Exercise prompt:
Each line of the listing that includes the string "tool" is to be identified and copied.

Segment Open

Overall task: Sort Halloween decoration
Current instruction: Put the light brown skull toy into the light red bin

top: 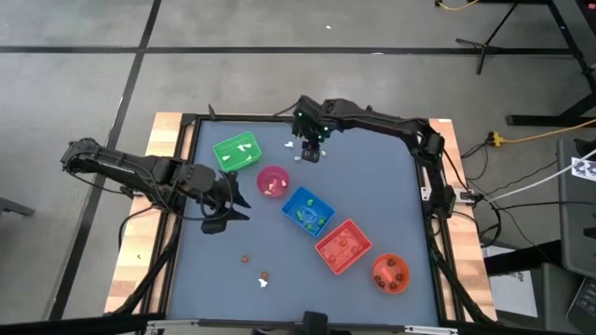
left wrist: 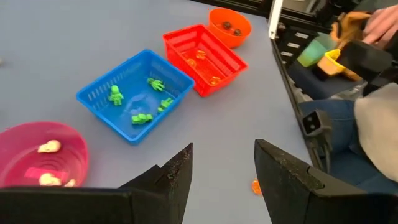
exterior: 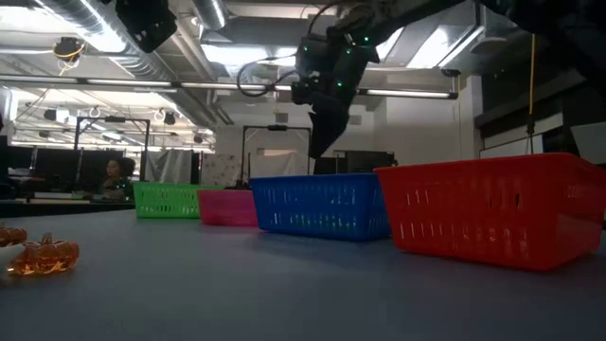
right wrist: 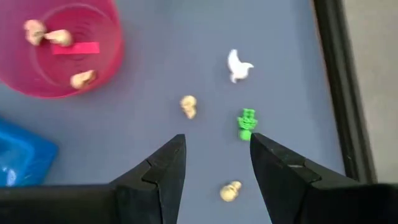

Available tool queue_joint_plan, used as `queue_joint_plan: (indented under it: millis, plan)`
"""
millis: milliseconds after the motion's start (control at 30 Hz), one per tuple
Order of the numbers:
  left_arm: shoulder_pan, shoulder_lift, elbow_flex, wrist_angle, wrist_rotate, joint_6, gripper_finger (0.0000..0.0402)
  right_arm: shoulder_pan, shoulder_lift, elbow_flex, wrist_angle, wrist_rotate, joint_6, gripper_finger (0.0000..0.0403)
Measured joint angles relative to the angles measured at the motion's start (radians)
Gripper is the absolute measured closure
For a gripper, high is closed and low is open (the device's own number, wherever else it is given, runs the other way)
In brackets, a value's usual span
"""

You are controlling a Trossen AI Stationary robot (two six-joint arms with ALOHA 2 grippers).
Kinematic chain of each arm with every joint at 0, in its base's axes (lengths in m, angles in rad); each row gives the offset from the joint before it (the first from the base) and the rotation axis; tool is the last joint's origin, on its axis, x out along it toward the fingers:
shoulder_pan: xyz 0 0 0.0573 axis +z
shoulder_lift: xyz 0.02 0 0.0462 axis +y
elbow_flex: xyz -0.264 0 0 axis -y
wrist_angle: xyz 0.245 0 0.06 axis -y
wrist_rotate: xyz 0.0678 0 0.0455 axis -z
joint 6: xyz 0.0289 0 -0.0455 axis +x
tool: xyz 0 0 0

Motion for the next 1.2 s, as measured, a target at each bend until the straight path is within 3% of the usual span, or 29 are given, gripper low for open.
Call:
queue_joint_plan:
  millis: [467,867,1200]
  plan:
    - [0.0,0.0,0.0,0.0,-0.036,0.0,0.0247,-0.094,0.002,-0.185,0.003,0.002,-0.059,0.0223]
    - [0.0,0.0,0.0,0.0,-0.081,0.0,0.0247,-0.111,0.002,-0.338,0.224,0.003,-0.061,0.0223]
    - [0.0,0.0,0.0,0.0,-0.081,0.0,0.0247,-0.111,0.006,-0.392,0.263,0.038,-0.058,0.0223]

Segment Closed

Result of this exercise:
Available tool queue_joint_plan, used as `queue_joint_plan: (indented under it: millis, plan)`
Kinematic chain of each arm with every joint at 0, in its base's axes (lengths in m, angles in rad); each row gives the offset from the joint before it (the first from the base) and the rotation axis; tool is the last joint's origin, on its axis, x out along it toward the fingers:
tool: xyz 0 0 0

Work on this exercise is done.